As cenas de catástrofe nas praias, ruas e estradas são de horrorizar: inúmeras pessoas – moradores e turistas – ilhadas, sem energia elétrica, sem comunicação, sem água. Os relatos do primeiro dia de temporal são de que a região foi assolada por uma tempestade incomum, algo estranho, que parecia ir além de uma chuva extremamente forte. Mas já sabemos que isso é o ‘novo normal’. O clima mudou e não podemos esperar que velhas ações resolvam o problema.
Como sempre, as populações mais pobres, que vivem em áreas mais vulneráveis, são as vítimas preferenciais, as que mais sofrem. E é nesses locais que se concentra a maior parte das vítimas fatais e desabrigados no Litoral Norte, sobretudo em São Sebastião. Na Vila Sahy, uma das praias mais atingidas, é possível identificar, com as imagens de satélite, que as casas derrubadas pelos deslizamentos de terra estavam localizadas exatamente no limite da área onde a prefeitura permitiu ocupação, em uma região íngreme e extremamente desfavorável à urbanização.

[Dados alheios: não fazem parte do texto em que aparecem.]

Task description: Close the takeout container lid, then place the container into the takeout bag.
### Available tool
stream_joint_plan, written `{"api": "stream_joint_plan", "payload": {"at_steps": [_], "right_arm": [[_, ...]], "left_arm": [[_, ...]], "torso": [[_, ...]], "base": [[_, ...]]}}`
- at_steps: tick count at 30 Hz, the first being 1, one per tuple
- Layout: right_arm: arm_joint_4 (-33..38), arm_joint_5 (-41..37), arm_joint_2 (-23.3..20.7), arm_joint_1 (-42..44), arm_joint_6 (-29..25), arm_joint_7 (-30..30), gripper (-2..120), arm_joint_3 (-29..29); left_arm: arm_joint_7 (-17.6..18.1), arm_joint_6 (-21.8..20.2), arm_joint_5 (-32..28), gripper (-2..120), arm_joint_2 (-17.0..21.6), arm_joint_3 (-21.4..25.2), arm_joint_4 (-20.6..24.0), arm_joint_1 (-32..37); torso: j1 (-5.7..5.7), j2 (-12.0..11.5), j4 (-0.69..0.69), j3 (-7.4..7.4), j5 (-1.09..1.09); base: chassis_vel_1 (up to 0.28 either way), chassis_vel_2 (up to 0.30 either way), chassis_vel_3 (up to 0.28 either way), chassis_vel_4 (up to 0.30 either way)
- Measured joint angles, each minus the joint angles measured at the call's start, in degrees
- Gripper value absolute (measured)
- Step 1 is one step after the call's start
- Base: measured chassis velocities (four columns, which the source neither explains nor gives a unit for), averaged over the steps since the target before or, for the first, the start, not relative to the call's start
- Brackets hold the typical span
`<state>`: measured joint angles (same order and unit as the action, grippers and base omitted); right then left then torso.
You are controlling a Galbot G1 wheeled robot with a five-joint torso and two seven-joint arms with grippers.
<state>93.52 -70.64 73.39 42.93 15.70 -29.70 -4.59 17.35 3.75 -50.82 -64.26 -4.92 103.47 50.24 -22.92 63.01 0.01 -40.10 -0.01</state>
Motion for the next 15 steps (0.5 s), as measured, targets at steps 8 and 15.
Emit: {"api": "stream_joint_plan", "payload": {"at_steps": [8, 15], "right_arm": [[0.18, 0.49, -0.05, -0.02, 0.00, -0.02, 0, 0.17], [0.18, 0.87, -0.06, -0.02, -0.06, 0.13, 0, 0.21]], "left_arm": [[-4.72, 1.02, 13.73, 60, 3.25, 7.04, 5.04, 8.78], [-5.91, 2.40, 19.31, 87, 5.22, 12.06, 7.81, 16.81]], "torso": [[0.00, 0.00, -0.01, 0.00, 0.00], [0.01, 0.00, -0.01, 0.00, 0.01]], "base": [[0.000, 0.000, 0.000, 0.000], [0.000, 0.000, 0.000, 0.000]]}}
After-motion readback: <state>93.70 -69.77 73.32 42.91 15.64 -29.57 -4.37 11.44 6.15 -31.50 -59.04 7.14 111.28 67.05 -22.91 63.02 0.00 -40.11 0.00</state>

Há de se perguntar, então, mais uma vez, por que o poder público continua permitindo a construção de moradia em áreas assim tão vulneráveis. E por que naquelas em que a ocupação é proibida, não se consegue realizar uma ação efetiva para tirar os moradores do local, oferecendo opções mais dignas.
Ao analisar o horror da tragédia em si, assusta também o descaso das autoridades, que, a cada estação chuvosa, não se empenham em criar mecanismos ágeis e abrangentes de alerta. Como em todos os anos, esse não foi um evento inesperado e inusitado, do ponto de vista de previsão. O Instituto Nacional de Meteorologia já previa a condição para tempestades em São Sebastião pelo menos 24 horas antes das chuvas acontecerem.
No entanto, segundo entrevista publicada pelo Jornal da USP com o especialista Pedro Luiz Côrtes, as mensagens enviadas à população pela Defesa Civil, via SMS, são vagas e chegam apenas para aqueles que estão cadastrados. Muitas pessoas nem sequer conhecem a existência desse serviço e, portanto, não recebem os alertas.
Diante da insistência em repetir tantos erros, a pergunta que me faço é se já estamos indignados o suficiente para, como sociedade civil e poder público, tomarmos medidas concretas para proteger a vida das pessoas. Ou vamos continuar enviando roupas e sapatos usados, toalhas velhas e fazendo um Pix para auxiliar as entidades de ajuda humanitária a cada verão, depois que a tragédia acontece?